When the line containing "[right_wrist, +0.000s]" is found in the data below, copy it and each line after it through the line containing "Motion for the", exactly and with no others.

■ ■ ■ ■ ■ ■ ■

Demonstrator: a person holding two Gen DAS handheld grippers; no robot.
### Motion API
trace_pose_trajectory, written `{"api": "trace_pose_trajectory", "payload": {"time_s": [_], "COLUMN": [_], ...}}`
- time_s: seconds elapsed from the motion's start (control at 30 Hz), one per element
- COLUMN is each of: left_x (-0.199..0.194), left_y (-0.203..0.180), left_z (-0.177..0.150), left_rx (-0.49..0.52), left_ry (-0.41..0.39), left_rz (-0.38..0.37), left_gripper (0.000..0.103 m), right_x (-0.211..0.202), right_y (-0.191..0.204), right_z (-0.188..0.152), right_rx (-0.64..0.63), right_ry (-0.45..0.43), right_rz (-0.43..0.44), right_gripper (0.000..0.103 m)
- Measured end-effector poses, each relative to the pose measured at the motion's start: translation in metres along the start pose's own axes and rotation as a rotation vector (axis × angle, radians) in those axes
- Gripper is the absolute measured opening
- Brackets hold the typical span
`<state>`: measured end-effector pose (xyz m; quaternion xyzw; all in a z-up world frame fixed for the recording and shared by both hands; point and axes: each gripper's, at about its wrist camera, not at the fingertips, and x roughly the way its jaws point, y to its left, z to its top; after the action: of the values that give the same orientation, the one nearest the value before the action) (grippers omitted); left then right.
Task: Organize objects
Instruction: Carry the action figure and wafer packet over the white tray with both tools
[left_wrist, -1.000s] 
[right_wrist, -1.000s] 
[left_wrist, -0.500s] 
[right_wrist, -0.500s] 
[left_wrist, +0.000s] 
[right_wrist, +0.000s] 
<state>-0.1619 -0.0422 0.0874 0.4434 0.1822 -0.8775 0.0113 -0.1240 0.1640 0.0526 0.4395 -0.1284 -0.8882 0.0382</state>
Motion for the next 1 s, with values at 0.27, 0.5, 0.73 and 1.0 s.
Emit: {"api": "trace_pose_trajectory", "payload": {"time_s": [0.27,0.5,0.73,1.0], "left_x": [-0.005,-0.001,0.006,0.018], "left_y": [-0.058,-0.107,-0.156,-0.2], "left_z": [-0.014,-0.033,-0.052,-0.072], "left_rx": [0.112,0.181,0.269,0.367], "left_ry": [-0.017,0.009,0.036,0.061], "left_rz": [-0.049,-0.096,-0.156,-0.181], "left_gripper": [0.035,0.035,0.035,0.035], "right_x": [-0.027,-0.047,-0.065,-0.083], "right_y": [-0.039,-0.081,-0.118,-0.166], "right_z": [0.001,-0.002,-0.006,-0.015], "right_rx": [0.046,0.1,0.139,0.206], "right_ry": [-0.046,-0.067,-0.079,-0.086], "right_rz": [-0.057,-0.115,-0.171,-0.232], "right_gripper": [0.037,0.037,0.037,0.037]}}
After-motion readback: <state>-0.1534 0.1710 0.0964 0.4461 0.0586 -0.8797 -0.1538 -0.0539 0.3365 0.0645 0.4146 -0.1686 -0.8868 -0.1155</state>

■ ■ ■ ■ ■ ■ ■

■ **YOUR SOLUTION**:
[right_wrist, +0.000s] 
<state>-0.1619 -0.0422 0.0874 0.4434 0.1822 -0.8775 0.0113 -0.1240 0.1640 0.0526 0.4395 -0.1284 -0.8882 0.0382</state>
Motion for the next 1 s, with values at 0.27, 0.5, 0.73 and 1.0 s.

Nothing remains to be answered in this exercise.